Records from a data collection
□ □ □ □ □ □ □

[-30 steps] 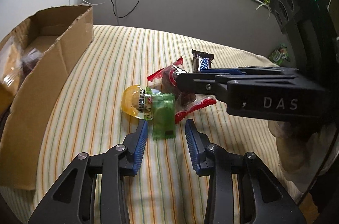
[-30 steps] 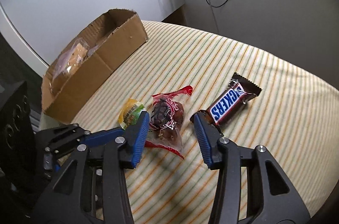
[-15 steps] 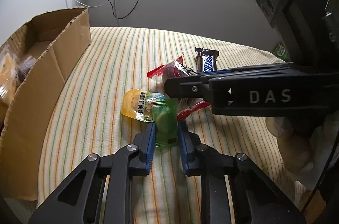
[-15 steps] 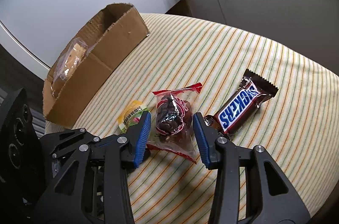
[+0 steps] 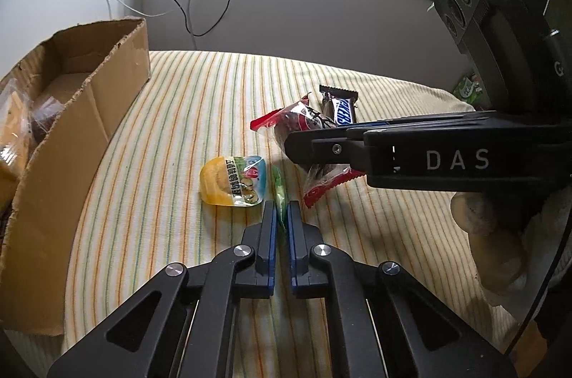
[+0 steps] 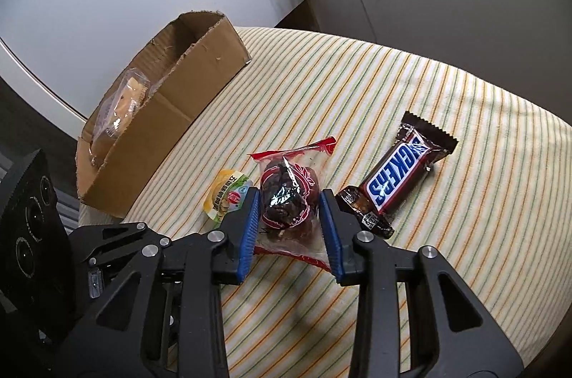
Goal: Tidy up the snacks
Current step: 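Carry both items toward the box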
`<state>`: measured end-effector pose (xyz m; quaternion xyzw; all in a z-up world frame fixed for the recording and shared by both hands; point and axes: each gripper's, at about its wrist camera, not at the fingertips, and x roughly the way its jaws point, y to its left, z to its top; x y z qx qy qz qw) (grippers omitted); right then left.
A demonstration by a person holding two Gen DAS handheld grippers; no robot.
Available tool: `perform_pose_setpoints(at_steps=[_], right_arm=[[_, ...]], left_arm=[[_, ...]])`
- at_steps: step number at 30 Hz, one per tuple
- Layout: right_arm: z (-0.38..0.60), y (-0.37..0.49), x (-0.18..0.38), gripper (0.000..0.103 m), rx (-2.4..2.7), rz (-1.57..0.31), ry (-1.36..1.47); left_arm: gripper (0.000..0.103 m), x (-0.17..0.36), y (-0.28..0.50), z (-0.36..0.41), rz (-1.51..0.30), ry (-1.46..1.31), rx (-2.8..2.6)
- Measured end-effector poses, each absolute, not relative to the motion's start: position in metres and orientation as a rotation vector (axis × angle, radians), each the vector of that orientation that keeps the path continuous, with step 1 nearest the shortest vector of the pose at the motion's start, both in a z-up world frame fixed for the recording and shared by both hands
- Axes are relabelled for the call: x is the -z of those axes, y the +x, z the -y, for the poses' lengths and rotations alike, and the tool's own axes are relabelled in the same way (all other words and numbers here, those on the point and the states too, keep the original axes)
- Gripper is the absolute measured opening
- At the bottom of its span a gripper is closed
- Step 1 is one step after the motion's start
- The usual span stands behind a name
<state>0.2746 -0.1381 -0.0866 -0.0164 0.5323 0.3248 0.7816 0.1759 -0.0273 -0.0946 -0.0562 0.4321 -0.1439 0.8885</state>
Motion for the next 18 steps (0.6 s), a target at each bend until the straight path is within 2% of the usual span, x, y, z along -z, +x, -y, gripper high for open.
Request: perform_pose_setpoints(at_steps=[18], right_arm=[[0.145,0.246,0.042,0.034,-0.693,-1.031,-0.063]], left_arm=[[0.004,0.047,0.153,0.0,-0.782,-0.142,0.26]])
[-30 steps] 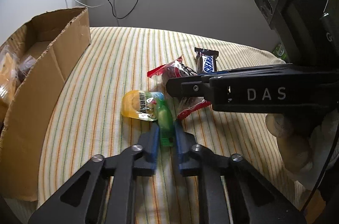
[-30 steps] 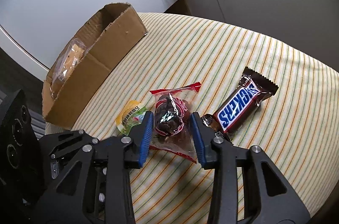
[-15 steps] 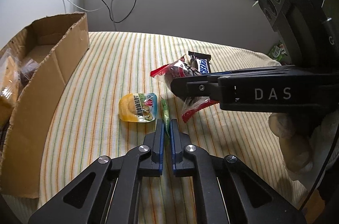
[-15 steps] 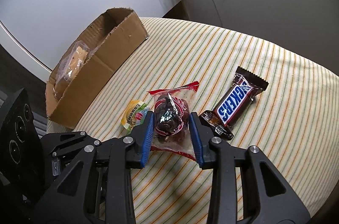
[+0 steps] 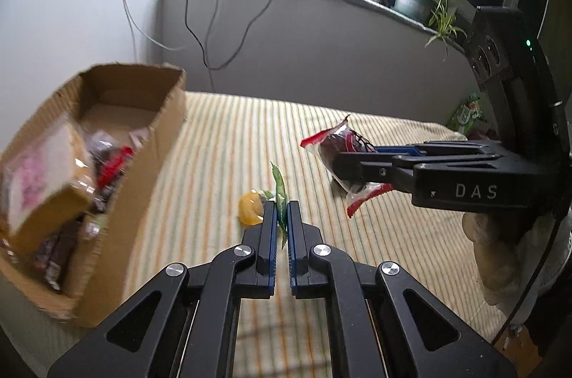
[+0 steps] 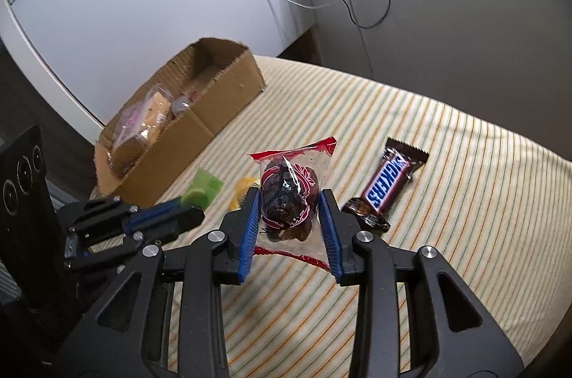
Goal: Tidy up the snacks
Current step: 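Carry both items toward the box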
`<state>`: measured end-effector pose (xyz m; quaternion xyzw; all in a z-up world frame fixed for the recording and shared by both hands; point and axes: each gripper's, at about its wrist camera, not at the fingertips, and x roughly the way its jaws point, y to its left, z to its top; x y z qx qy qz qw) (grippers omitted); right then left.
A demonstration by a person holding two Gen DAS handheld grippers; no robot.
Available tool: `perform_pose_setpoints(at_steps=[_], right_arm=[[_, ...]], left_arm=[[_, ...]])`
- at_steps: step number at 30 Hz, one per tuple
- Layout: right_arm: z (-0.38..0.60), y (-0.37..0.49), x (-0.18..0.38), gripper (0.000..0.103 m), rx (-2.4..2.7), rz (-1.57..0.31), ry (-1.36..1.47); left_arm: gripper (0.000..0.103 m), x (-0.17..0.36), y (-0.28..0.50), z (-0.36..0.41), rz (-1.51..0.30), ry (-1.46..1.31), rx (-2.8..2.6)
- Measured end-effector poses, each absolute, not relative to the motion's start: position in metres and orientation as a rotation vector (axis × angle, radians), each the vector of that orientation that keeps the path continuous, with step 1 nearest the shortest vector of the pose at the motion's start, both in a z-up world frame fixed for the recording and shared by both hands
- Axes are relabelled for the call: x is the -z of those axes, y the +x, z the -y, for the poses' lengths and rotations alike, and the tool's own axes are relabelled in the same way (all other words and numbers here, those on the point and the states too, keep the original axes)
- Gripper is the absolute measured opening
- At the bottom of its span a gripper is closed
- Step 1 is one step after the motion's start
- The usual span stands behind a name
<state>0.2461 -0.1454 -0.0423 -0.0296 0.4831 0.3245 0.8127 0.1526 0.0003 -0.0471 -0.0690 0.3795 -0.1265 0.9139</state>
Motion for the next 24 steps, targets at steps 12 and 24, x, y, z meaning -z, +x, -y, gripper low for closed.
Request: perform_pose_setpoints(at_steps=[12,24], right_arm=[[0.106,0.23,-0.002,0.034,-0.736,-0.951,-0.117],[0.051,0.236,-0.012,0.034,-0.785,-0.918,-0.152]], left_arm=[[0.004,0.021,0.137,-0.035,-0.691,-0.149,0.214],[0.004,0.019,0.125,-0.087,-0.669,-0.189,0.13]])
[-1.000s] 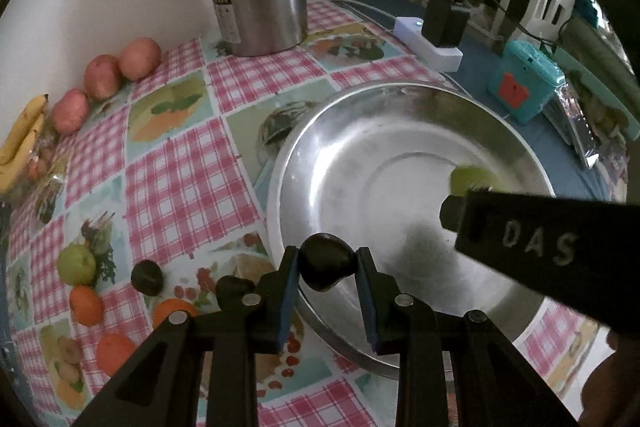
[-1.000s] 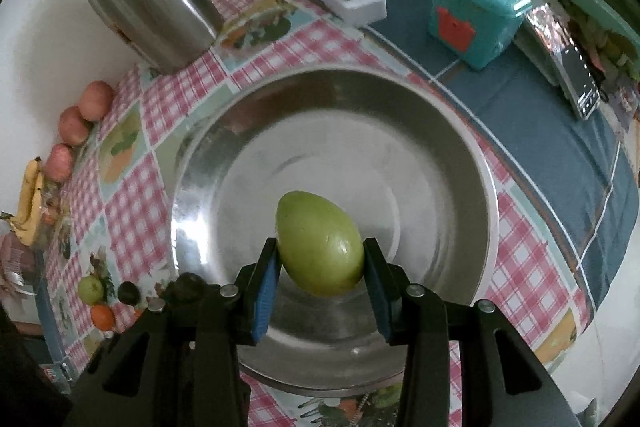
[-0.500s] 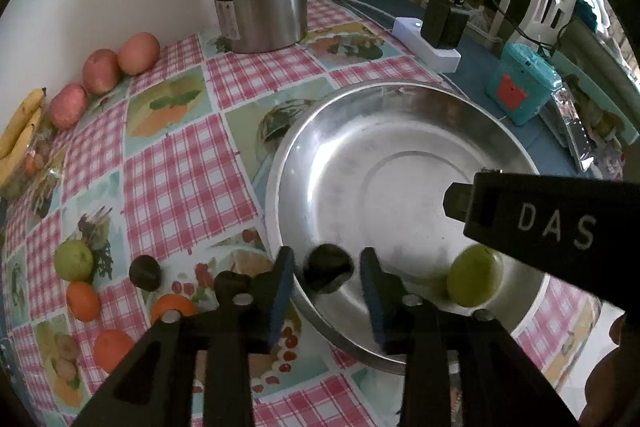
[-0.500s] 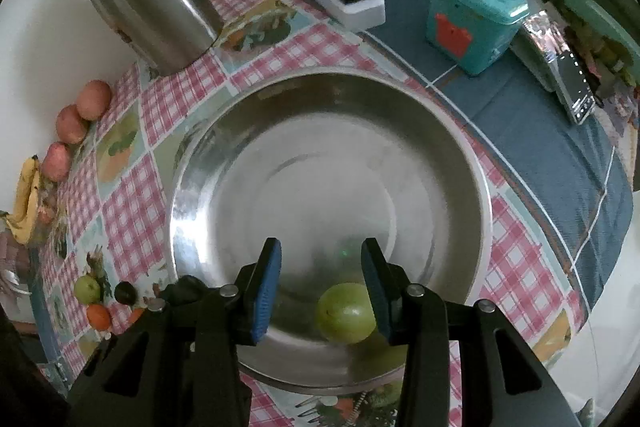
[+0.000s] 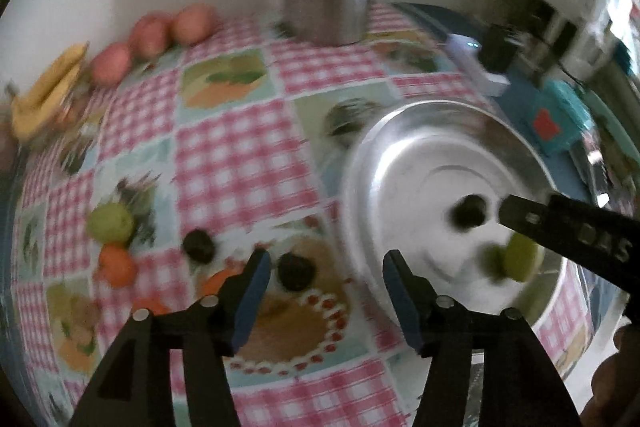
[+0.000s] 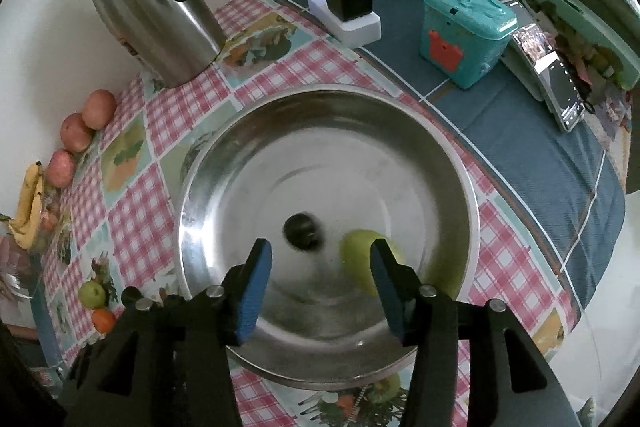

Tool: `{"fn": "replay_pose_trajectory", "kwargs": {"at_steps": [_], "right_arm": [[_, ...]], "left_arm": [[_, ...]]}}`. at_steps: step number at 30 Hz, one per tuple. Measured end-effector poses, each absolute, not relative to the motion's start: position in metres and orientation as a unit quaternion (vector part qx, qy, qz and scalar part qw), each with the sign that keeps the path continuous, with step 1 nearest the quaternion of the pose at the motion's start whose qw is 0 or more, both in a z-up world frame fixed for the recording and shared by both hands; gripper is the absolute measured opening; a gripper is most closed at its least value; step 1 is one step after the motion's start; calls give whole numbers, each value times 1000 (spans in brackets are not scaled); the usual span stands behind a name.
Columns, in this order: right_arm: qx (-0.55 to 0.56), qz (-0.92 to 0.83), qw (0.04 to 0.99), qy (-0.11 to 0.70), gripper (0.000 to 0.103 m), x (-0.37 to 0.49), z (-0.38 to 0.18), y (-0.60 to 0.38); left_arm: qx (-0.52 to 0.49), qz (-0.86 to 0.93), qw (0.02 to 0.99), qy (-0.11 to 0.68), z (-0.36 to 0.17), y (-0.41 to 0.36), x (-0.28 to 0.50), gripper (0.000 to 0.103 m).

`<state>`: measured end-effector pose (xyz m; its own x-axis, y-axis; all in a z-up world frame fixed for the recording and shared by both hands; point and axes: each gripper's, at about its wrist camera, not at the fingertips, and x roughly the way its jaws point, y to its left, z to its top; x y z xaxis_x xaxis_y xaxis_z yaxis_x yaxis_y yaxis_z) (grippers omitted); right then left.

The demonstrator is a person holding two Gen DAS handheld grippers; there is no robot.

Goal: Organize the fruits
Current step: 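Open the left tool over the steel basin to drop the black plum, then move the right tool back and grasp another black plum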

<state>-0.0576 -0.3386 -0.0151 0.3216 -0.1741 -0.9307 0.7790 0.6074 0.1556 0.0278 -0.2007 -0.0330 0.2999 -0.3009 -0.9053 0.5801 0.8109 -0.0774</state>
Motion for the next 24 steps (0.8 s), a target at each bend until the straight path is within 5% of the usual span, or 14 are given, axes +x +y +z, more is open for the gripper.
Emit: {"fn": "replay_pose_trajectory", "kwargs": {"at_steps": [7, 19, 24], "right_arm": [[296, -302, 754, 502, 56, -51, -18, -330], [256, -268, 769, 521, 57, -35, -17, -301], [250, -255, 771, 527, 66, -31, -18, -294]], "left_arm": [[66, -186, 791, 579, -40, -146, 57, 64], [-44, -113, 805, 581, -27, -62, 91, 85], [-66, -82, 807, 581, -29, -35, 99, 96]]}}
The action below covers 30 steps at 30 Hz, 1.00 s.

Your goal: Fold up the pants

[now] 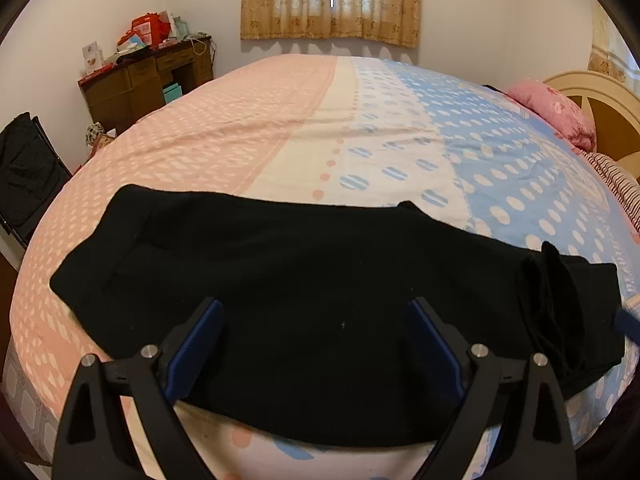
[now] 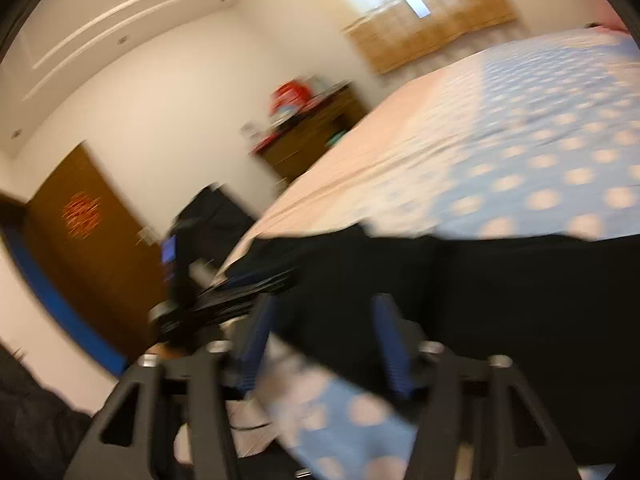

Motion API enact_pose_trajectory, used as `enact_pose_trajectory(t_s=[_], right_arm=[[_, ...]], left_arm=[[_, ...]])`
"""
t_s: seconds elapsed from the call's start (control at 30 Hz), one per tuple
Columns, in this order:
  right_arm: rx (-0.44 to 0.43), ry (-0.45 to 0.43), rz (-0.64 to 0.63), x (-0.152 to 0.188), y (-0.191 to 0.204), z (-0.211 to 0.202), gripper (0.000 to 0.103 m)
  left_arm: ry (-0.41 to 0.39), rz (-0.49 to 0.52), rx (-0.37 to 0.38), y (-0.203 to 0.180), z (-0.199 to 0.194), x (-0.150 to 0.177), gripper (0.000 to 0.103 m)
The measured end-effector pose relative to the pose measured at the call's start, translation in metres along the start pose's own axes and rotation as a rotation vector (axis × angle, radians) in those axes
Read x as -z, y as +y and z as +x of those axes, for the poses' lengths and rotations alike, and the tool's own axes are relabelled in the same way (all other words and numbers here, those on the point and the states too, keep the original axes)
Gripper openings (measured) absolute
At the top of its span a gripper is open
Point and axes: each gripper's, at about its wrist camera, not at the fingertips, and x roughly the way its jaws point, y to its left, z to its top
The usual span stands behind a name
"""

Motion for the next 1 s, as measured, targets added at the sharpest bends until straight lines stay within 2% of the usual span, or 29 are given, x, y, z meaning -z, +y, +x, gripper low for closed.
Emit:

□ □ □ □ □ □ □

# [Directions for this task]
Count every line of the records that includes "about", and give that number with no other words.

# [Answer space]
4